• **What to produce**: Take the lines below between the one holding "carriage saddle at" and the one holding "cross slide at", inclusive, and copy them exactly. Add nothing.

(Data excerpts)
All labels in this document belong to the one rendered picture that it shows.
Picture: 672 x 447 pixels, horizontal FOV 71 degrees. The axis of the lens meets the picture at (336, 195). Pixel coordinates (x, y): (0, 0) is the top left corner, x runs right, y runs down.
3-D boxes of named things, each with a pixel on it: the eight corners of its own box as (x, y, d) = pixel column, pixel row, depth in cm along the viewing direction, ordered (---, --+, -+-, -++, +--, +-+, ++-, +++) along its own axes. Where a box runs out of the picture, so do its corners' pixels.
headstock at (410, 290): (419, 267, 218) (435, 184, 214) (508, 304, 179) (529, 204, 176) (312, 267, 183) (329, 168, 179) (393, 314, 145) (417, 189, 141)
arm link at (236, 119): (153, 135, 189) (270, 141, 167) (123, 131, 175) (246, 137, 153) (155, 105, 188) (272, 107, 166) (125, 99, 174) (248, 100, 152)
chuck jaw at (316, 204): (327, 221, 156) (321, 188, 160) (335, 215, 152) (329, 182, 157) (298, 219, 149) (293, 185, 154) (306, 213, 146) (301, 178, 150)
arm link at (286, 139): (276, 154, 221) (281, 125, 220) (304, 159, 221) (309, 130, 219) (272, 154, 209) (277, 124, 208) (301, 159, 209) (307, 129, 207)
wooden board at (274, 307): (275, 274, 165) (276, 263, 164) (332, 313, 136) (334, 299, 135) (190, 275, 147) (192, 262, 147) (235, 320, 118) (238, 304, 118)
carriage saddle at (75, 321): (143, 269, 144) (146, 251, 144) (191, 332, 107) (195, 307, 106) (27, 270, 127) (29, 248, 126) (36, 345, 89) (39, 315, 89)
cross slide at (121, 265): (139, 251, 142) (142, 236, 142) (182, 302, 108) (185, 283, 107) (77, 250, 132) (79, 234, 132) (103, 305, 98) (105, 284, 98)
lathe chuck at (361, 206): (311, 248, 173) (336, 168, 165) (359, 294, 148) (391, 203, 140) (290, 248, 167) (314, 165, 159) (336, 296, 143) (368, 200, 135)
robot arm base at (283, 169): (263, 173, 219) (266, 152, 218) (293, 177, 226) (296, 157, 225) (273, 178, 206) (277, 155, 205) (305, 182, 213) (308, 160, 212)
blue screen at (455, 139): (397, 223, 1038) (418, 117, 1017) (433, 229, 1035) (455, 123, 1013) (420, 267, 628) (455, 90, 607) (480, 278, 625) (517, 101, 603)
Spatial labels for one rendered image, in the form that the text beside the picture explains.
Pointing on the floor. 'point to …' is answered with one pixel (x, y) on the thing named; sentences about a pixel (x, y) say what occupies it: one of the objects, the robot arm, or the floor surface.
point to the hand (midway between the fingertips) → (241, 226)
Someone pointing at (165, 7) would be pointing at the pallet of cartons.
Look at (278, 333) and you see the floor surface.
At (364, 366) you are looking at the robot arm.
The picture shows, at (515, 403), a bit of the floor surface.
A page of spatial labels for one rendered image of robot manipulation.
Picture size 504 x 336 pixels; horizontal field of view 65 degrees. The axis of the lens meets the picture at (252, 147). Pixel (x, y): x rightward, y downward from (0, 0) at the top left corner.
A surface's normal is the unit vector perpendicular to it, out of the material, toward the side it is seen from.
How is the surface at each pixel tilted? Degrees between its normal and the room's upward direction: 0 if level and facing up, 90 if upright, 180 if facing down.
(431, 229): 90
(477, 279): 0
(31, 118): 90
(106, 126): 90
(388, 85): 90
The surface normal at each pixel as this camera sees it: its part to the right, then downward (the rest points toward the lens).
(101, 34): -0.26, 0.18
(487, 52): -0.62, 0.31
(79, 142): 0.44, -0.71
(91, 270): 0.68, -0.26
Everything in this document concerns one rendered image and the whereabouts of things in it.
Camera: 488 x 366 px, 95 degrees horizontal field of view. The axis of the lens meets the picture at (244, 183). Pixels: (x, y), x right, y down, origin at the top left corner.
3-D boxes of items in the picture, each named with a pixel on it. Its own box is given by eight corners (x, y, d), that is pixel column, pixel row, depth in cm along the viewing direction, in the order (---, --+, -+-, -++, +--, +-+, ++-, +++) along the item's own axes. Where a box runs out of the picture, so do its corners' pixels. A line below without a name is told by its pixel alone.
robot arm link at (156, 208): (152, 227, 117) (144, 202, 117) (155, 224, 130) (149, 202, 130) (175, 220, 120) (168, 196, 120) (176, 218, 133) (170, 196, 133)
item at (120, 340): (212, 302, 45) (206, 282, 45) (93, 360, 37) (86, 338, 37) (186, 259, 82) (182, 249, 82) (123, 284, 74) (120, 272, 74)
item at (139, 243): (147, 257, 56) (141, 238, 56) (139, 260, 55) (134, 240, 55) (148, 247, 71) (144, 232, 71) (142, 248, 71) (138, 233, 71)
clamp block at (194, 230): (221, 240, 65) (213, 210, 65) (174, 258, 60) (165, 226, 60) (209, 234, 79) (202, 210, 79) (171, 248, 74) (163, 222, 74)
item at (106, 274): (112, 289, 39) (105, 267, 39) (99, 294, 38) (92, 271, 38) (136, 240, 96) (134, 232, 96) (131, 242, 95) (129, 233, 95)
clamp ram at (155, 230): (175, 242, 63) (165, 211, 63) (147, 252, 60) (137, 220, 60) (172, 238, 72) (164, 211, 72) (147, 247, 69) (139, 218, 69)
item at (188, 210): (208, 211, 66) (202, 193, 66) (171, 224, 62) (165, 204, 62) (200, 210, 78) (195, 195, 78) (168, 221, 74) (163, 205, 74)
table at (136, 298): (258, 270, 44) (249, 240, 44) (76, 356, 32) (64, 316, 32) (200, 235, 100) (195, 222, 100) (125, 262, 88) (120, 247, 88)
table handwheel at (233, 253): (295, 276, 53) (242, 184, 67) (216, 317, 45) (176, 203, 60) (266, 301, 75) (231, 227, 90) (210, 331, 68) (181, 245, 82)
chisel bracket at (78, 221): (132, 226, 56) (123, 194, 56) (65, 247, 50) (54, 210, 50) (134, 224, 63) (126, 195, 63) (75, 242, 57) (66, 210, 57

• **Task result**:
carriage saddle at (75, 321): (143, 269, 144) (146, 251, 144) (191, 332, 107) (195, 307, 106) (27, 270, 127) (29, 248, 126) (36, 345, 89) (39, 315, 89)
cross slide at (121, 265): (139, 251, 142) (142, 236, 142) (182, 302, 108) (185, 283, 107) (77, 250, 132) (79, 234, 132) (103, 305, 98) (105, 284, 98)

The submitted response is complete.